_EXERCISE REQUIREMENTS_
Begin your copy at the line that contains "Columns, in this" and carry it on, exactly, to the last line of the material below.

==== INFORMATION SHOWN ====

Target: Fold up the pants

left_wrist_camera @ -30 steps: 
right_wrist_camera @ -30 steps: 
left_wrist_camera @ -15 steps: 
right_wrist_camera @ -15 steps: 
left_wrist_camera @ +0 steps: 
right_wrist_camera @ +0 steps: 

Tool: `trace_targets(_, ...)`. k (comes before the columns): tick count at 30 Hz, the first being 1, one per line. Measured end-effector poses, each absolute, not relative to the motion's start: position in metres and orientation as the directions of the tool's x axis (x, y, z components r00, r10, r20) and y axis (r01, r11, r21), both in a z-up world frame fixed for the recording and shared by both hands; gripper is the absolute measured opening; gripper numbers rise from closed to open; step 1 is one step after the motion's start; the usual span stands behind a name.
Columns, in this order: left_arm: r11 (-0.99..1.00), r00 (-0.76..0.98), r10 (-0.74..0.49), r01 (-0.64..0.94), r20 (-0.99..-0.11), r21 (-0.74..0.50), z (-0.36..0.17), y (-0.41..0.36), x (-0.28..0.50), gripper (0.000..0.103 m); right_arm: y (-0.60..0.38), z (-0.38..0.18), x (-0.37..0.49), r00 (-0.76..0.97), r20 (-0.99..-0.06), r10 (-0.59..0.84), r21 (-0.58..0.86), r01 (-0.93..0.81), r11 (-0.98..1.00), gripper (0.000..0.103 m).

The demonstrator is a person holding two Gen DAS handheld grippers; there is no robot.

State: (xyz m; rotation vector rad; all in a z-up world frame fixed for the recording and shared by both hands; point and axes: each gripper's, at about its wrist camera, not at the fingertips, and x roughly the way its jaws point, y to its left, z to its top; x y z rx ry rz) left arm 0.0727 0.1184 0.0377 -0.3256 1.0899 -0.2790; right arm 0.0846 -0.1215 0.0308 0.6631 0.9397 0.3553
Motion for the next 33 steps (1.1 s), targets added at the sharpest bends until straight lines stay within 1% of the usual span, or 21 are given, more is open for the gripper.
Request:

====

_THE COMPLETED TASK_
Columns, in this order: left_arm: r11 (-0.99..1.00), r00 (-0.76..0.98), r10 (-0.74..0.49), r01 (-0.64..0.94), r20 (-0.99..-0.11), r21 (-0.74..0.50), z (-0.36..0.17), y (-0.41..0.36), x (-0.28..0.50), gripper (0.000..0.103 m); right_arm: y (-0.60..0.38), z (-0.38..0.18), x (-0.37..0.49), r00 (-0.76..0.97), r20 (-0.99..-0.06), r10 (-0.59..0.84), r21 (-0.58..0.86), r01 (-0.93..0.81), r11 (-0.98..1.00), gripper (0.000..0.103 m).

The demonstrator is a person holding two Gen DAS handheld grippers; there is no robot.

State: (xyz m; rotation vector rad; all in a z-up world frame fixed for the recording and shared by both hands; point and axes: each gripper's, at about its wrist camera, not at the fingertips, and x roughly the way its jaws point, y to its left, z to its top; x y z rx ry rz) left arm 0.0727 0.1184 0.0377 -0.3256 1.0899 -0.2790; right arm 0.0846 -0.1215 0.0308 0.6631 0.9397 0.3553
Motion for the next 33 steps (1.1 s), targets added at the sharpest bends until straight lines stay within 1% of the usual span, or 21 are given, more is open for the gripper.
Request:

The requested output is complete.